NOTE: PROCEDURE SQL used (Total process time):

      real time           0.05 seconds

      cpu time            0.04 seconds

HenryFeldman
SAS Employee

How are you reading in the excel spreadsheet? The code that reads spreadsheets scans the column to determine the field type.  The implication is that it is seeing mixed numeric (formatted as dates) and character data.  The 39000 number is the number of days since 1/1/1900.  If you don't have many fields , I can give you an equation to get that Ito a SAS date. Henry

buckeyefisher
Obsidian | Level 7

I am wondering why SAS is not recognizing the date even when I set the column property in excel as date format.

I am importing excel using this

proc import datafile='input.xls'

  dbms=xls out=output replace;

  sheet="Profile";

run;

I have 4000 rows, so can you please give me code?

HenryFeldman
SAS Employee

the proc import dbms=xls code looks at the indvidual cell contents.  If a column has both numeric and character cells then it will be a character field.

Excel is # of days since 1/1/1900.   SAS is # of days since 1/1/1970.   So if you convert the character string to a numeric and apply a date format, the number will be 70 years in the future.  The following equation needs to be applied to each date variable.
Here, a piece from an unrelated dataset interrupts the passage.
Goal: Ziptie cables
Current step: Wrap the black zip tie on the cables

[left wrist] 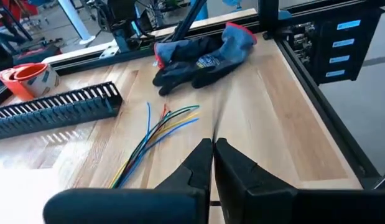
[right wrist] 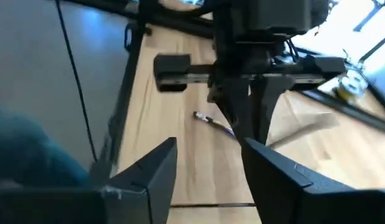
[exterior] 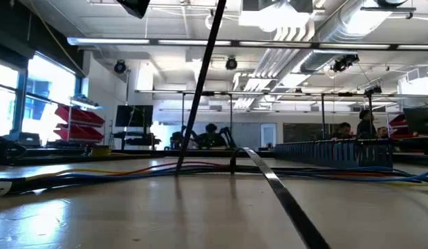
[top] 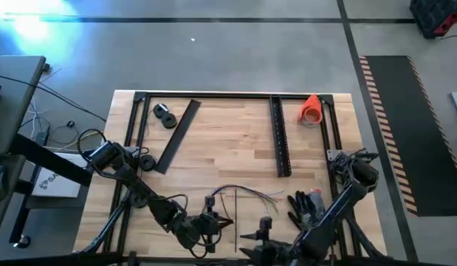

   numdate = input(chardate,best.) - 21915;

(BTW, if your dates still 4 years in the past, then the spreadsheet has a 1904 base date and you'll need to ADD back in 1462.)

Here is my entire test program:

data;

   chardate = "39000";

   numdate = input(chardate,best.) - 21915;

   format numdate date.;

   put numdate;

   run;

Hope that is helpful

Henry

(developer of the sas/acccess for pc files  dbms=xls code)

Reeza
Super User

1960 instead of 1970?

HenryFeldman
SAS Employee

Yup 1960.   But the correction factor is right.   about 60 * 365

ballardw
Super User

Is in coming in numeric or character? If character using the input method isn't likely to work as 39813 doesn't match any of the likely SAS date informats. And if you happen to have one that does look like an acceptable date it likely will convert incorrectly due to the offset used by Micro$oft.

HenryFeldman
SAS Employee

The 39813 is the underlying value in excel spreadsheet cell.   (Try entering a date value and then changing the format to number.)  It is the number of days since 1/1/1900.

PoornimaRavishankar
Quartz | Level 8

It looks like your field is NOT being imported the way it is being 'dispayed' in excel because if it did, you'd be seeing "12/31/2008" in SAS when you display it without formatting.

Next, if you did use ANYDTDTE22. on this number  -39813, I would think you'd be seeing a nice little '.'  (Tested)

1. HenryFeldman's way

2. If you can, convert your excel to csv. The csv will be created with the dates actually being stored as  "12/31/2008". You can then simply use the input function on the field within SAS and it will store it as a SAS date(from 1/1/1960).

ballardw
Super User

Something else to consider, especially if more than one person has worked on the spreadsheet. You may have some cells in a column that are not "formatted" the same way. And you haven't said how the data was imported.

I have some data I get from folks that use Excel that I have to reformat whole columns, save as CSV and then read that to have enough control to get the correct values for dates.